Sariel nodded with the slightest respect. “Perhaps you are, Purifier. It would be an enjoyable bit of destruction I have little doubt . . . regardless, I mean to only twist words with the human.” A silent for now hung in the air. “All of you should be away in any case. But before you do leave—to answer your question, Glassbreaker, and to leave you no ambiguity as to my purpose or my capability—yes, even with eternity in my hands, my time is far too important for one simple human. Keep making your declarations and your father will die first, but after . . .” She glanced at all the houses surrounding them. “Inanina promised me this whole city. A resurgence of the old ways . . . I do so hope you continue on the path you walk.
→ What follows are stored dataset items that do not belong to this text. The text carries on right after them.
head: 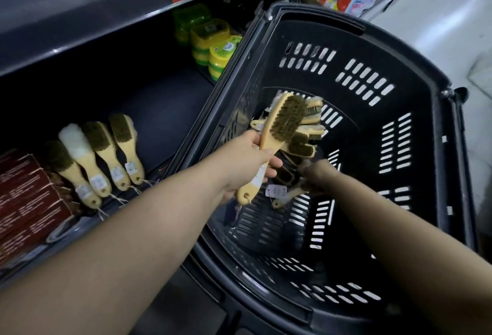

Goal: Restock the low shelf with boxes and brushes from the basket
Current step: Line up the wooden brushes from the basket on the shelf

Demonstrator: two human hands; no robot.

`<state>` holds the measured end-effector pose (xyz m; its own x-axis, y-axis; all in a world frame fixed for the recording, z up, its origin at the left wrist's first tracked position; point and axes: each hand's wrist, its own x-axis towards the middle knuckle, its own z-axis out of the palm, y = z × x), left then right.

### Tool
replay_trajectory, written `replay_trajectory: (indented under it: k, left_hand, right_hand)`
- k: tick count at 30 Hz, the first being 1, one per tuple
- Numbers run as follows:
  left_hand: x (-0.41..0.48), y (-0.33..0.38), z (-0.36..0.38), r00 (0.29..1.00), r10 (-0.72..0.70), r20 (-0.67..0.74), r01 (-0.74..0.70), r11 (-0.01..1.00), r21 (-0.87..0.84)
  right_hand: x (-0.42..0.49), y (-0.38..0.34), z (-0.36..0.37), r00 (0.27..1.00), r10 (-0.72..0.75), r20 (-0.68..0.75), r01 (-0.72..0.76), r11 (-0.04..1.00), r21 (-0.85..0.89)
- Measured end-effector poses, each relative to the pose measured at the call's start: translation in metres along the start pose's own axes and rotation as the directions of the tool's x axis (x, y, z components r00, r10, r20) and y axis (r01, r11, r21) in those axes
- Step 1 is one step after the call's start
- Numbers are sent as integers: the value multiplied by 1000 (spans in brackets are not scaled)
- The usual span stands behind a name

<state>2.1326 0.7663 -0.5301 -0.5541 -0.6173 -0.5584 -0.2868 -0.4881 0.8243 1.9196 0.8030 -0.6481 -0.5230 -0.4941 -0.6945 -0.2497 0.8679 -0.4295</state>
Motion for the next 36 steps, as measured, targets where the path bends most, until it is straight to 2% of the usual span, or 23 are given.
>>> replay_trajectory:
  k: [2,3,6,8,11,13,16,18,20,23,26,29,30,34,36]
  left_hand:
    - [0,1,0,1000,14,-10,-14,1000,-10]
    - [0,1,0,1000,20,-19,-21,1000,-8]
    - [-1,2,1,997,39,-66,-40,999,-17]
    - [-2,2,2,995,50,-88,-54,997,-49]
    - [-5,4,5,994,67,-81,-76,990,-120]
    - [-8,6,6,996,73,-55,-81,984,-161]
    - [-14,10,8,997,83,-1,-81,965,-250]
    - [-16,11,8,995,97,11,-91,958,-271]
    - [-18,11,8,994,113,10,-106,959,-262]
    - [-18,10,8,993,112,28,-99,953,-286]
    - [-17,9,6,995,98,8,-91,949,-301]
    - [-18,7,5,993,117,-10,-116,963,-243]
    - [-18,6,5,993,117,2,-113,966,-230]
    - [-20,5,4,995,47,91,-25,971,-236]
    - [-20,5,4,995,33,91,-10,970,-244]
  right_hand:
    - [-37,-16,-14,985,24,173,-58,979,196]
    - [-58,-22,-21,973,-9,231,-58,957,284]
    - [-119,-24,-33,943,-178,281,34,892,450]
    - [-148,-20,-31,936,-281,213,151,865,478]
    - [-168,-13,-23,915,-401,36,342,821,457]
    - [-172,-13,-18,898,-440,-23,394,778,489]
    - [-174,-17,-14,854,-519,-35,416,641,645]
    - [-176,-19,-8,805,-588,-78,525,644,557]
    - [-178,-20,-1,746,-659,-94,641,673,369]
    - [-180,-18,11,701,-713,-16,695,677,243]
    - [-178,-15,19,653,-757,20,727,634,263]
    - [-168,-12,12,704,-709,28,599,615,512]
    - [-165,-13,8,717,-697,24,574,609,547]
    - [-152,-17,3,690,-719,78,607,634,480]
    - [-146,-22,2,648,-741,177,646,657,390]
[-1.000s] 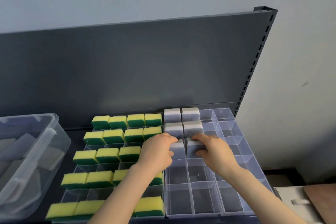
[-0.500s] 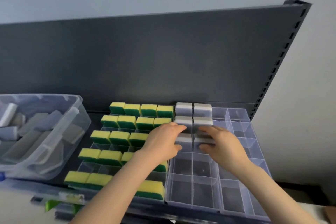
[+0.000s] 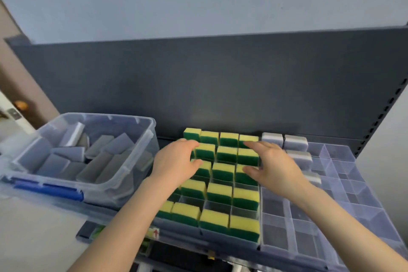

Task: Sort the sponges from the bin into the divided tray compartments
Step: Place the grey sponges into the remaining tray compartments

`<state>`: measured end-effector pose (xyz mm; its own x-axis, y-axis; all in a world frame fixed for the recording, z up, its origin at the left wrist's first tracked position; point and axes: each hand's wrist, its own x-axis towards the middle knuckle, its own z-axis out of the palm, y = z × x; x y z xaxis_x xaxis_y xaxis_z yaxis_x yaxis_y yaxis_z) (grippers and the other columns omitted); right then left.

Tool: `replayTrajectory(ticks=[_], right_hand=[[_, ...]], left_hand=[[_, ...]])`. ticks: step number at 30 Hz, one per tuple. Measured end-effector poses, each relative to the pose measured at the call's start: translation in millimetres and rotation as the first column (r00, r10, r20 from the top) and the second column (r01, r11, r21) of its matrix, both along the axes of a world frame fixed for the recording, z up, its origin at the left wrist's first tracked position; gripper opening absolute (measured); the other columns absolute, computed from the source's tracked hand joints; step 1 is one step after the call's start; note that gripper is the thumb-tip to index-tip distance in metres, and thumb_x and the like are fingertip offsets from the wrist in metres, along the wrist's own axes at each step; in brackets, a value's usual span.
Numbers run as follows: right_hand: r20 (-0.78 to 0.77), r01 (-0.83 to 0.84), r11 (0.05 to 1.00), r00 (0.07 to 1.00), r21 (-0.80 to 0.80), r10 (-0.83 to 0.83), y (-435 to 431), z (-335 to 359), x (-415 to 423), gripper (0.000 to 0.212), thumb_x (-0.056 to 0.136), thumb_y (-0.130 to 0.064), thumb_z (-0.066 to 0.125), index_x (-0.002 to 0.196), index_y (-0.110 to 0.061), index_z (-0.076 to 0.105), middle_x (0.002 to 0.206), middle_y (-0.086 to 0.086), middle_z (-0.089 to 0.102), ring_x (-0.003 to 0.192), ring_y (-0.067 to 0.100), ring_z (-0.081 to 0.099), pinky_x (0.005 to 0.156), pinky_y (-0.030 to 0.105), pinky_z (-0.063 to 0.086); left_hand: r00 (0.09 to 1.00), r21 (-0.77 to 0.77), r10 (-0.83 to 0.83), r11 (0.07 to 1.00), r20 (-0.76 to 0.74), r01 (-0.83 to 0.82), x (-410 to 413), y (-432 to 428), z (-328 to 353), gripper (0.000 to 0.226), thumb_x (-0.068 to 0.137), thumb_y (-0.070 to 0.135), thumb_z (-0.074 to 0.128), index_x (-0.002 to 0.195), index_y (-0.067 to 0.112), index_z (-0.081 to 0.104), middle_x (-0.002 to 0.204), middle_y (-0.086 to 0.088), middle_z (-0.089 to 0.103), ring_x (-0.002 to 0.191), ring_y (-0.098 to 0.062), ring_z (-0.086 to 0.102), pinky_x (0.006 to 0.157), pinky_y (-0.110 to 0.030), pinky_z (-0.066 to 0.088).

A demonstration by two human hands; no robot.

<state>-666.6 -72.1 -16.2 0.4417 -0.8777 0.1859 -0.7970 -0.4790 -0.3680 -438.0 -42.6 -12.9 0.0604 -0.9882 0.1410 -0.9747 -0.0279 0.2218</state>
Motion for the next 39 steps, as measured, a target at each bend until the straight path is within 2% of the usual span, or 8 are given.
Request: replayTrajectory(ticks=[3, 7, 10, 16, 22, 29, 34, 39], right_hand=[[-0.023, -0.025, 1.000, 0.999, -0.002, 0.025, 10, 6, 47, 0.065, 0.085, -0.039, 0.062, 0.142, -0.027, 0.033, 0.142, -0.005, 0.045, 0.130, 0.016, 0.041, 0.100, 0.030, 0.041], [-0.061, -0.054, 0.999, 0.997, 0.003, 0.054, 20, 19, 115, 0.059, 0.085, -0.037, 0.062, 0.138, -0.024, 0.041, 0.139, -0.004, 0.050, 0.125, 0.017, 0.048, 0.101, 0.032, 0.045], [-0.072, -0.088, 0.996, 0.993, 0.015, 0.089, 25, 26, 163, 0.050, 0.086, -0.034, 0.062, 0.133, -0.023, 0.049, 0.131, -0.006, 0.056, 0.118, 0.015, 0.054, 0.097, 0.030, 0.046], [-0.094, -0.131, 0.991, 0.987, 0.015, 0.131, 29, 34, 245, 0.038, 0.084, -0.032, 0.063, 0.121, -0.023, 0.059, 0.118, -0.005, 0.064, 0.105, 0.016, 0.060, 0.087, 0.027, 0.047], [-0.107, -0.163, 0.986, 0.980, 0.040, 0.166, 26, 30, 306, 0.039, 0.083, -0.032, 0.062, 0.121, -0.025, 0.058, 0.117, -0.006, 0.065, 0.104, 0.016, 0.061, 0.089, 0.031, 0.050], [-0.127, -0.215, 0.970, 0.965, 0.110, 0.229, 6, 15, 352, 0.040, 0.085, -0.030, 0.060, 0.125, -0.026, 0.056, 0.122, -0.009, 0.062, 0.109, 0.013, 0.059, 0.090, 0.025, 0.047], [-0.088, -0.235, 0.962, 0.965, 0.138, 0.248, -23, 1, 383, 0.040, 0.084, -0.031, 0.060, 0.124, -0.027, 0.056, 0.123, -0.009, 0.061, 0.111, 0.012, 0.057, 0.092, 0.025, 0.046], [-0.054, -0.240, 0.958, 0.966, 0.159, 0.251, -54, -11, 409, 0.039, 0.084, -0.029, 0.057, 0.123, -0.029, 0.057, 0.123, -0.010, 0.062, 0.110, 0.013, 0.058, 0.093, 0.028, 0.047]], left_hand=[[0.997, 0.039, 0.049, 0.998, 0.064, -0.051, 50, 19, 8, 0.051, 0.090, 0.046, 0.056, 0.138, 0.033, 0.044, 0.128, 0.009, 0.055, 0.108, -0.014, 0.058, 0.072, -0.028, 0.047], [0.983, 0.085, 0.118, 0.988, 0.143, -0.131, 123, 41, 18, 0.048, 0.087, 0.051, 0.056, 0.131, 0.032, 0.050, 0.128, 0.007, 0.055, 0.115, -0.018, 0.054, 0.083, -0.033, 0.048], [0.967, 0.108, 0.160, 0.977, 0.199, -0.184, 175, 56, 26, 0.040, 0.087, 0.052, 0.056, 0.122, 0.033, 0.057, 0.121, 0.007, 0.060, 0.110, -0.019, 0.057, 0.080, -0.032, 0.047], [0.946, 0.142, 0.251, 0.949, 0.204, -0.282, 273, 81, 33, 0.029, 0.087, 0.050, 0.058, 0.106, 0.029, 0.064, 0.102, 0.007, 0.068, 0.091, -0.015, 0.062, 0.073, -0.031, 0.052], [0.937, 0.155, 0.313, 0.929, 0.152, -0.336, 342, 89, 26, 0.031, 0.088, 0.049, 0.059, 0.113, 0.031, 0.062, 0.107, 0.007, 0.067, 0.095, -0.014, 0.061, 0.073, -0.029, 0.049], [0.939, 0.154, 0.341, 0.926, 0.056, -0.345, 386, 79, -4, 0.034, 0.086, 0.049, 0.061, 0.115, 0.031, 0.060, 0.113, 0.008, 0.066, 0.101, -0.013, 0.060, 0.081, -0.030, 0.049], [0.928, 0.187, 0.368, 0.910, 0.048, -0.371, 416, 56, -14, 0.039, 0.085, 0.049, 0.062, 0.121, 0.033, 0.058, 0.115, 0.009, 0.064, 0.103, -0.013, 0.059, 0.085, -0.034, 0.052], [0.924, 0.185, 0.366, 0.906, 0.110, -0.381, 444, 7, -11, 0.041, 0.087, 0.047, 0.058, 0.124, 0.029, 0.056, 0.115, 0.006, 0.065, 0.104, -0.016, 0.060, 0.084, -0.034, 0.051]])
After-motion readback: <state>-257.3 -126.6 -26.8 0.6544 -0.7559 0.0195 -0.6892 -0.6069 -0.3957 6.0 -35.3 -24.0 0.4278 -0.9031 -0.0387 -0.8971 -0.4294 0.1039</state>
Give me annihilation, Glassbreaker. I do so crave it! The blood! The screams! Whole cities riven! I beg you, unleash us from peace! Release us from these chains!”
.
.
.
Huh.
Old Man Price put his jaw back in place. “Boy, I’d like your Long Conversation right about now.”
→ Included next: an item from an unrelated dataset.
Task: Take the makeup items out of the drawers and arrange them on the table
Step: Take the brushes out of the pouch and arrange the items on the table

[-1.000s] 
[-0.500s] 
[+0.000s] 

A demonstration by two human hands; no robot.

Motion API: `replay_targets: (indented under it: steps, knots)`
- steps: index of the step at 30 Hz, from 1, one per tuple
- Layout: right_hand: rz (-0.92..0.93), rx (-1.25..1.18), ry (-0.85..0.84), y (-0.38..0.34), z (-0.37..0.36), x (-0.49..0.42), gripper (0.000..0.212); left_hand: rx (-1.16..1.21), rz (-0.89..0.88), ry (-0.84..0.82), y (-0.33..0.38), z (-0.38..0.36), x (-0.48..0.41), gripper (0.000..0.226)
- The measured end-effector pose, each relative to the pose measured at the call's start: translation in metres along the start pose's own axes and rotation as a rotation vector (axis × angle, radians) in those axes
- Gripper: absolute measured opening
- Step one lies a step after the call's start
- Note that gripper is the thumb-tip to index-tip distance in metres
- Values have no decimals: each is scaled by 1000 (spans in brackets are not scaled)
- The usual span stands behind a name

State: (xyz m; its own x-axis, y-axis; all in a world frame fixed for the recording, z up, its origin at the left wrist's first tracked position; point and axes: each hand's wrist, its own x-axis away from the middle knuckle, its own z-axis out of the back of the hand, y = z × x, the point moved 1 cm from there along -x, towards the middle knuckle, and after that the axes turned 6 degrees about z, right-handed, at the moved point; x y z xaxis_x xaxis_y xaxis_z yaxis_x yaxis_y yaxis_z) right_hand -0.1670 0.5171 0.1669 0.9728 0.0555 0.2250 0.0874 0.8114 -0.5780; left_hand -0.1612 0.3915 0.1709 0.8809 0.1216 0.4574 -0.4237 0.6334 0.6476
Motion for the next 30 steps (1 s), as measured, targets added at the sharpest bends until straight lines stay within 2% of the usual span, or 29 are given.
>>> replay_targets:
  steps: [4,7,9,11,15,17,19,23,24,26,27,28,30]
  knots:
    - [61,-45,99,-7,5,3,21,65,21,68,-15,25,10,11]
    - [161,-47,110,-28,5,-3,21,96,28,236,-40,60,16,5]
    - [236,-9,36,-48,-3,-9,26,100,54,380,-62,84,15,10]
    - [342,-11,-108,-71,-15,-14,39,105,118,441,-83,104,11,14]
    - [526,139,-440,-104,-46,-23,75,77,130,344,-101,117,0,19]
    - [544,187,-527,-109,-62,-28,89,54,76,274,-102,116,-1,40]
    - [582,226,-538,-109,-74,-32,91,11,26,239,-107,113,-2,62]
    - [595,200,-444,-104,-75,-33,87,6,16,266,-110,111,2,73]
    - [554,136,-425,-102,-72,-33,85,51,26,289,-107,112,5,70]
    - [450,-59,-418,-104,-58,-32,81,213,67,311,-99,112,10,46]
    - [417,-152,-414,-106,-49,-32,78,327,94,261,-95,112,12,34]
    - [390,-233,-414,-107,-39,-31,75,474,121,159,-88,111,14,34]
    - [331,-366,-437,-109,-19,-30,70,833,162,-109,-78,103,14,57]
Fucking . . . fucking vampires! Always with this shit!
“Yeah, Dad. Let’s wait until we’re sure I’m not under arrest, okay?”
And right on cue, there were the fire truck sirens.
Show and Tell, Supernatural Style
King Henry let Val do it.
Yup, I’m a coward.
Announce he was a Maximus in front of the entire assembled Guild?
Sure . . . no problem!
Face down Paine like a BAMF?
Best day of his life!
Finally deal with his crippling childhood trauma like an adult?
FUCK THAT SHIT!!!
King Henry took solace in the excuse that Val taking the lead was the rational move. Val did this all the time. Hundreds of times, probably. She was a Recruiter after all . . .
Made sense.
Right?
It wasn’t that . . . he couldn’t do it.
The whole family gathered up in the den, sitting down or standing or in King Henry’s case: pacing. Marge had been talked into keeping Baby Vega entertained in the master bedroom. The cops and fire department had both come and gone. A tow truck carried off the Big Booty AC. A second tow truck carried off what was left of the Lexus. Ribera was Extra Super Mega pissed, but had no evidence to do anything with and since all them Coyote goons were still milling around Shithole Price, decided to just glare a whole lot. Someone’s wife is getting some furious scissoring tonight.